Static nonlinear model of both ends clamped magnetoelectric heterostructures with fully magneto-mechanical coupling

Abstract

A static fully magneto-mechanical coupling nonlinear model of magnetoelectric (ME) effect in both ends clamped magnetostrictive/piezoelectric heterostructures is established. The magnetoelectric effect, which arose from piezoelectric effect driven by magnetostrictive force, is studied. As the both ends of the heterostructures are fixed, the piezoelectric material can be equivalent to the linear spring load of magnetostrictive actuator. The nonlinear theoretical model is built based on a nonlinear magnetostrictive constitutive relation and a linear piezoelectric model. The hysteresis and fully coupled magneto-mechanical effects, including stress-dependent magnetization, stress-dependent magnetostriction and ΔE effect of magnetostrictive material are considered in this model. Using the model, the influence of the pre-stress, magnetic field and the length fraction of the magnetostrictive material on the magnetoelectric response is qualitatively predicted.
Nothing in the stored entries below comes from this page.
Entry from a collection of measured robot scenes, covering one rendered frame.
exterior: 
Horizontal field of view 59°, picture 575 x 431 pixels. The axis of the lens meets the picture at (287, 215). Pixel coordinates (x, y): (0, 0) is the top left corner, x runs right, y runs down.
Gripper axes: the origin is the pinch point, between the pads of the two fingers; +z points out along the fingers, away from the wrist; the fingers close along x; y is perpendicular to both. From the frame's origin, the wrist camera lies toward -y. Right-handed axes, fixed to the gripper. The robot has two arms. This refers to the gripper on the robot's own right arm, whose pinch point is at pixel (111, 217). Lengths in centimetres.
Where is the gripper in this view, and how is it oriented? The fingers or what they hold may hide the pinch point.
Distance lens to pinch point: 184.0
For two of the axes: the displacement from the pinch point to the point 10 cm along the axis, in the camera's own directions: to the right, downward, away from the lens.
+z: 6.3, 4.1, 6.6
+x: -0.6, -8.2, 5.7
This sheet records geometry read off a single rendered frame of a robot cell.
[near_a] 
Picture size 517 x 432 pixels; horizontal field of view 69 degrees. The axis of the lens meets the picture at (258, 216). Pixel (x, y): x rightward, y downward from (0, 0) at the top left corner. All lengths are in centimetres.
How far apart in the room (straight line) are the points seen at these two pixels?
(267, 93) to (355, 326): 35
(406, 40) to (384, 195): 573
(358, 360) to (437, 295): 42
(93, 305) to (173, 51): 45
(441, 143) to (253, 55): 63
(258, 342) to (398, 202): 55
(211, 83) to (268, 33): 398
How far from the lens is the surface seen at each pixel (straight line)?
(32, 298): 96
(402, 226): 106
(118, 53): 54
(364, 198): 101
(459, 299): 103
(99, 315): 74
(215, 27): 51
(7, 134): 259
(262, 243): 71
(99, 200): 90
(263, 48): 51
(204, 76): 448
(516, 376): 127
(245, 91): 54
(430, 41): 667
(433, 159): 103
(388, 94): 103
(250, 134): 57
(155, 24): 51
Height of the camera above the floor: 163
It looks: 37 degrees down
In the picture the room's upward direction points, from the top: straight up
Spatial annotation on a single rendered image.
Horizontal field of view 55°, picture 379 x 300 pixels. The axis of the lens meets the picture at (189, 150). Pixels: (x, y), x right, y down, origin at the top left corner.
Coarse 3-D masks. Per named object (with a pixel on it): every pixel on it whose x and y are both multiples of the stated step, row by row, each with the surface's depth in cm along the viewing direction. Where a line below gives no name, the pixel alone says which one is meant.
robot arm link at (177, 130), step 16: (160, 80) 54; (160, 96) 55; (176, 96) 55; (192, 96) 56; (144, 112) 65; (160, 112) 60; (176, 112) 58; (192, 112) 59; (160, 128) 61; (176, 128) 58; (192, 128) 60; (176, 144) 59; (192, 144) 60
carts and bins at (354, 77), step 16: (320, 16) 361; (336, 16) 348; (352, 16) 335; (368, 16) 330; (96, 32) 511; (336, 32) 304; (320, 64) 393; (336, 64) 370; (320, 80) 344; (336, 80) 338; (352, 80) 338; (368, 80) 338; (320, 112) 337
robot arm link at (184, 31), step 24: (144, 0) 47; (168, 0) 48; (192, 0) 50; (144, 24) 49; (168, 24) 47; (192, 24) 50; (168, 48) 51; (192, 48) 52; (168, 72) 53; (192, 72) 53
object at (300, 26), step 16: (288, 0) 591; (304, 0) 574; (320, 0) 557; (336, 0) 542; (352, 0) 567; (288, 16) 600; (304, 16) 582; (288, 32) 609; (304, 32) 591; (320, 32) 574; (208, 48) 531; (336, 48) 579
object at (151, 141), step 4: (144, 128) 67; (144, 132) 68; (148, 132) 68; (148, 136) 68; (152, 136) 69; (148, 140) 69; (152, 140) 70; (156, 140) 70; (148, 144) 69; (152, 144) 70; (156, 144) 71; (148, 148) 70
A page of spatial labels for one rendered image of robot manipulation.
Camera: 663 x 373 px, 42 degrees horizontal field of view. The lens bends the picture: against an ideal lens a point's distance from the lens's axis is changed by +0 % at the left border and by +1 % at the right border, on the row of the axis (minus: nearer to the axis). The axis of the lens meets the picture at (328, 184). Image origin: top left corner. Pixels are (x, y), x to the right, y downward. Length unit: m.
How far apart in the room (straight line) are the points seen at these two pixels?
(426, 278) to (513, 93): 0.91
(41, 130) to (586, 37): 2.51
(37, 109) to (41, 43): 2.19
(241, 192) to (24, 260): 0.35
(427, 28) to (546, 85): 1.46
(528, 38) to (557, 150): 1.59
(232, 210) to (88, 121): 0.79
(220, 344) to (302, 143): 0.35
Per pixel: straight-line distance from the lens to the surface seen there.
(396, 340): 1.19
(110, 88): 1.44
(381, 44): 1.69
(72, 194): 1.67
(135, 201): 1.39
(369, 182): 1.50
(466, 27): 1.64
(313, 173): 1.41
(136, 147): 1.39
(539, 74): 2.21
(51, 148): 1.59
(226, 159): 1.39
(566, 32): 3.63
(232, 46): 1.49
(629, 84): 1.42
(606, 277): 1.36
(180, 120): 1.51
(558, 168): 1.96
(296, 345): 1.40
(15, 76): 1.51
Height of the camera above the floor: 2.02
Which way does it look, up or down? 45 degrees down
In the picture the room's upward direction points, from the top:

Furthermore, the model can explain the “self-biased” response caused by the hysteretic characteristics of the ME composites. A ME heterostructures prototype is designed and manufactured based on Terfenol-D/PZT heterostructures. The model is validated by comparing the simulated ME response with experiment at the quasi-static condition. The nonlinear ME model provides a theoretical basis for the optimization design of high-performance ME devices.